Niko Takahashi 高橋 仁胡

Personal information
- Birth name: Niko Takahashi Cendagorta
- Date of birth: 17 August 2005 (age 20)
- Place of birth: Cornellà, Spain
- Height: 1.73 m (5 ft 8 in)
- Positions: Left back; centre back;

Team information
- Current team: Holstein Kiel (on loan from Cerezo Osaka)
- Number: 3

Youth career
- FCB Peñas
- San Cugat
- Cornellà
- 2019–2024: Barcelona

Senior career*
- Years: Team / Apps / (Gls)
- 2024–: Cerezo Osaka / 23 / (1)
- 2026: → Almere City (loan) / 11 / (0)
- 2026–: → Holstein Kiel (loan) / 0 / (0)

International career^{‡}
- 2024: Japan U19 / 5 / (0)
- 2022–: Japan U20 / 21 / (0)
- 2025–: Japan U22 / 1 / (0)

= Niko Takahashi =

Japanese footballer (born 2005)

Niko Takahashi Cendagorta (高橋 仁胡, Takahashi Niko) is a professional footballer who plays as a left back for German club Holstein Kiel on loan from Cerezo Osaka. Born in Spain, he is a Japan youth international.

==Club career==
===Early career===
Born in the Barcelona metropolitan area to a Japanese mother and Argentine father, Takahashi played futsal at a young age, before joining his first club FCB Peñas in La Floresta.

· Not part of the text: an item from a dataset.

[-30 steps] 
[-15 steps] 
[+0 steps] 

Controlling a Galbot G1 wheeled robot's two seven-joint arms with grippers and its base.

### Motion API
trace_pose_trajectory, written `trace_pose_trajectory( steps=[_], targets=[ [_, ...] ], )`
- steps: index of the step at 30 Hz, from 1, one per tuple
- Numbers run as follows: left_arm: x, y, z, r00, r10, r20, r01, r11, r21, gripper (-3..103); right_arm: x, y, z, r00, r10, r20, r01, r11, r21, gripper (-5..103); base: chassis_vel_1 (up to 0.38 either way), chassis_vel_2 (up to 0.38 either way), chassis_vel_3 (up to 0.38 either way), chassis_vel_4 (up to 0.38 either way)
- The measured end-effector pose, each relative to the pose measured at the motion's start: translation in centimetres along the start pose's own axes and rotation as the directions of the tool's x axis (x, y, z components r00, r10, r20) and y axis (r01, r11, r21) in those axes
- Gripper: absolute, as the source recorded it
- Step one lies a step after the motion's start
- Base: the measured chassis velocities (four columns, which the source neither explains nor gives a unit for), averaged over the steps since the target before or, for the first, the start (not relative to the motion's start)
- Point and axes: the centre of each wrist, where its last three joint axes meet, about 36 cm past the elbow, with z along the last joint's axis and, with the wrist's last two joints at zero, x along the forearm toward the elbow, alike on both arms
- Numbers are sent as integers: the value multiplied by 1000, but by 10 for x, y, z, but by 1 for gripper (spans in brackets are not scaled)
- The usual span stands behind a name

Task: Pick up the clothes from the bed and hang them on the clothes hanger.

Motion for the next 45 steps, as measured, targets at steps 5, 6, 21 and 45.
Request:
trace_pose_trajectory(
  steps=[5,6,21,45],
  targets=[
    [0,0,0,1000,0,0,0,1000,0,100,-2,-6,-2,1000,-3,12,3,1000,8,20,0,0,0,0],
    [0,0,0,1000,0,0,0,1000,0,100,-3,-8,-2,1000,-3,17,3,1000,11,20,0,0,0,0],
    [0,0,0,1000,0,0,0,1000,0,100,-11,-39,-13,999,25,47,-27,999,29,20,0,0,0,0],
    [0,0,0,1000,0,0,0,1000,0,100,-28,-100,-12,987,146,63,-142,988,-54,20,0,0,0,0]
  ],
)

He joined local side San Cugat before moving to Cornellà, where he attracted the attention of Espanyol, Girona and Barcelona. He chose to sign with Barcelona, as he had supported the Catalan club since he was young, and joined in 2019.

He signed a contract extension in September 2021. A year later, in September 2022, he was named by English newspaper The Guardian as one of the best players born in 2005 worldwide.

===Cerezo Osaka===
Takahashi started his senior career in early 2025 with Cerezo Osaka.

On 3 January 2026, Takahashi was loaned by Almere City in the Dutch second-tier Eerste Divisie until 30 June 2026.

==International career==
Takahashi is eligible to represent Spain, Japan and Argentina at international level. He was called up to the Japan under-16 team in 2020, but was unable to attend due to the COVID-19 pandemic. He also received a call up to the Spain under-16 team in May 2021, and has been approached by Argentina.

In May 2022, Takahashi was called up to the Japan national under-19 football team for the first time ahead of the 2022 Maurice Revello Tournament.

Takahashi was called up to the Japan U-20 squad for the 2023 FIFA U-20 World Cup.

In June 2024, he took part in the Maurice Revello Tournament in France with Japan.